Dienstag, 25. Januar 2011


Formicabel



Wenn ich als Kind bei meiner Großmutter war, gab es dort einen Schwung zerlesener und obskurer Kinderbücher, ein kleiner Schatz für neugierige Kinderaugen . Andererseits waren die wirklich obskur, denn sie kamen mir damals schon äußerlich und innerlich verstaubt vor. Es waren viele dieser Göttinger Jugendbücher darunter, ein Verlag, der sich auf Kinderbuchversionen von (Erwachsenen-)Klassikern (Der letzte Mohikaner und Der weiße Wal), Mädchenbüchern (Barbara, dir winkt das Glück oder Sonja braucht 400 Mark), Weltraumabenteuern (Mondrakete E4 überfällig) und eine Reihe "Für Jungen" (Störtebeker, der Seeräuber) spezialisiert hatte. Zu Hause besaß ich später noch einen Band Das Abenteuer kommt ungerufen, ein Titel, der mich damals schon wenig begeisterte. "Ungerufen?" dachte ich. Wie doof. Was, wenn gerade Daktari im Fernsehen läuft? Oder man draußen, mit den anderen kleinen Lesern der Göttinger Jugendbücher (ein paar versnobte Schneider-Buch-Leser waren auch darunter) zum Nachspielen vom Lederstrumpf verabredet war? Kann sich so ein Abenteuer nicht lieber anmelden? Das Buch war allerdings recht spannend, irgendwas mit einem Jungen, der in Indien wilden Tigern begegnet. Wie das halt so war, damals nach dem großen Krieg.

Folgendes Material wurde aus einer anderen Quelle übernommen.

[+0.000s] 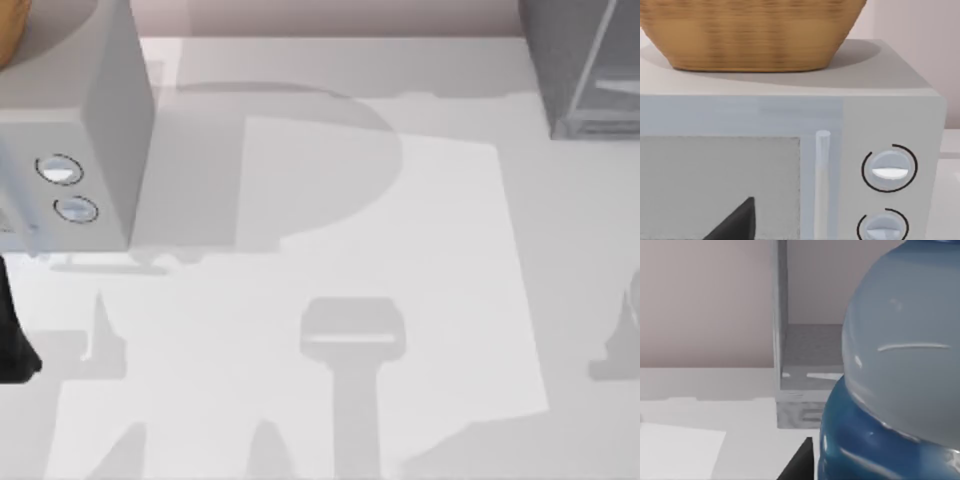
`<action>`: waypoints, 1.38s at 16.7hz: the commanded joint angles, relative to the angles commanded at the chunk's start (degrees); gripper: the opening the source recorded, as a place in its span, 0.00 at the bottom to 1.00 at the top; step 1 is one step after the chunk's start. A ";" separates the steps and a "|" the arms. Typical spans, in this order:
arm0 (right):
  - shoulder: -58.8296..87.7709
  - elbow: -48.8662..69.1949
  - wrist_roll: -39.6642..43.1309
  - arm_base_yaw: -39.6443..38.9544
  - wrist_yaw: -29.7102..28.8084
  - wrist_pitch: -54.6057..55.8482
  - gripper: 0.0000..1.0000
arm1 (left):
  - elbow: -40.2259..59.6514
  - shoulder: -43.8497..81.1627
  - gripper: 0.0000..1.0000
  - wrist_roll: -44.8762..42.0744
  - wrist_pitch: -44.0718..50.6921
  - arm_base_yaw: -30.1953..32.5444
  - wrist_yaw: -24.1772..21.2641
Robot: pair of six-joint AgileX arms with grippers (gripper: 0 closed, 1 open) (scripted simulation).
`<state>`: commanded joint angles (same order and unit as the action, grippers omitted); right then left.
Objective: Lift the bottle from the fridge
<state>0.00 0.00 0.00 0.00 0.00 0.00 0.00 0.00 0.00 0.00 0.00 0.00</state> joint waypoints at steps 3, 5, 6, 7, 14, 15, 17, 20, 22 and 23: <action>0.24 0.11 -0.11 0.17 0.08 0.09 0.00 | 0.00 0.00 1.00 0.00 0.00 0.00 0.00; 1.68 0.94 0.09 -0.79 -0.73 1.73 0.00 | 0.00 0.00 1.00 0.00 0.00 0.00 0.00; 3.17 1.73 0.27 -1.73 -1.56 3.32 0.00 | 0.00 0.00 1.00 0.00 0.00 0.00 0.00; 5.17 2.72 0.49 -2.96 -2.65 5.32 0.00 | 0.00 0.00 1.00 0.00 0.00 0.00 0.00; 32.44 11.46 1.65 -17.27 -16.09 25.20 0.00 | 0.00 0.00 1.00 0.00 0.00 0.00 0.00; 37.82 12.74 1.66 -19.86 -18.62 28.40 0.00 | 0.00 0.00 1.00 0.00 0.00 0.00 0.00; 49.17 15.34 1.57 -25.22 -23.94 34.88 0.00 | 0.00 0.00 1.00 0.00 0.00 0.00 0.00; 66.60 19.56 1.18 -33.32 -32.24 44.62 0.00 | 0.00 0.00 1.00 0.00 0.00 0.00 0.00; 77.76 22.67 0.84 -38.50 -37.72 50.99 0.00 | 0.00 0.00 1.00 0.00 0.00 0.00 0.00; 83.03 24.32 0.68 -40.96 -40.37 54.11 0.00 | 0.00 0.00 1.00 0.00 0.00 0.00 0.00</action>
<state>83.03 24.32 0.68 -40.96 -40.36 54.11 0.00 0.00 0.00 0.00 0.00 0.00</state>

Ein Autor ist mir im Gedächtnis geblieben, das war der Gubener Kurt Knaak. Seine Bücher hießen Ferien im Forst oder eben Formica die Emsenkönigin. Hinten gab es immer ein kleines Glossar mit Jagdausdrücken (äsen = "fressen"), was meinem naturkundlichem Interesse zu dieser Zeit immensem Auftrieb [!] gab. Überhaupt, eine recht faszinierende Welt mit ganz vielen toten Tieren. Staatenbildende Insekten hatten es mir damals schon angetan, Ameisen zumal. Mich beeindruckten die wie Sandhügel aufgetürmten Bauten, die selbst in Bewegung zu sein schienen, je näher man an sie herantrat. Die geschäftigen Ameisenstraßen, auf denen selten bloß zu Späßen aufgelegte Arbeiter ächzend und schnaufend ihr viel zu schweres Zeug umherschleppten. Die unterirdischen Bauwerke können, wie jedermann weiß, gigantisch sein, es ist wie bei einem Eisberg: unter dem Tannennadelhaufen liegt eine Megalopolis mit Wolkenkratzern, Schächten, Stollen und Schnellstraßen.

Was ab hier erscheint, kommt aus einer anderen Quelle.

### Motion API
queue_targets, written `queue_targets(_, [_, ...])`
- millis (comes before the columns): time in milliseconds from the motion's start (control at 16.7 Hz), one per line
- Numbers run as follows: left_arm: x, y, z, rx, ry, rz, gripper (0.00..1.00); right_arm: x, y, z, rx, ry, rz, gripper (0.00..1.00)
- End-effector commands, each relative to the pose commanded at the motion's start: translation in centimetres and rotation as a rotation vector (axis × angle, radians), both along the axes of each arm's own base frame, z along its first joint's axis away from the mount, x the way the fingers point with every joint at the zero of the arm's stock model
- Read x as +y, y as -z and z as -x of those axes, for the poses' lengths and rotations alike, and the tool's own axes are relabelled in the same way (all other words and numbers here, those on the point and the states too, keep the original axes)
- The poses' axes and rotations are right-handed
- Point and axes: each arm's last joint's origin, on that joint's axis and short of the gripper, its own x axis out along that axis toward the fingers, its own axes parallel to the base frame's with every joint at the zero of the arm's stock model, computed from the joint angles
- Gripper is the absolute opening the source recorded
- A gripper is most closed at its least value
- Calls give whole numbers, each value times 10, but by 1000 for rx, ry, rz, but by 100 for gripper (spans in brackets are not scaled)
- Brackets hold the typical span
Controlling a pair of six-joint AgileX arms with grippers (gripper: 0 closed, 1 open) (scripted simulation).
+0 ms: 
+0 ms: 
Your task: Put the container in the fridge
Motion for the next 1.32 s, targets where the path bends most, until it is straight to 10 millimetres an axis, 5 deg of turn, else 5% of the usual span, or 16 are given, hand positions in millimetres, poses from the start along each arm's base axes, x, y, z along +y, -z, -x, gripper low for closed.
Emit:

Natürlich besitze ich zu Studienzwecken Sim Ant, die (insgesamt enttäuschende) elektronische Ameisenkolonie. Vor ein paar Jahren, ein wunderbares Geschenk, fiel mir das Buch von Bert Hölldobler (zusammen mit Edward O. Wilson) in die Hände. Ein spannendes Werk, gefüllt mit hochinteressanten (und damals) neuesten Studien und Erkenntnissen zum Thema "Superorganismus".

Jetzt, zurück zu den Göttinger Jugendbüchern, habe ich - Achtung, aufpassen jetzt! - antiquarisch spottbillig eines dieser alten Bücher ergattern können, das ich zuletzt vor Jahrzehnten bei Frau Großmutter gelesen habe. Formica die Emsenkönigin, ein Titel aus reinem Klang, ihr seid da sicher ganz bei mir. Packende Abenteuer, Regen, Räuber und Rabauken, die den kleinen Staat bedrohen, kriegerische Beutezüge und vielleicht sogar eine Hochzeitsszene. Daran erinnere ich mich nicht mehr genau. Ich werde das emsig nacharbeiten. Was für ein Abenteuer.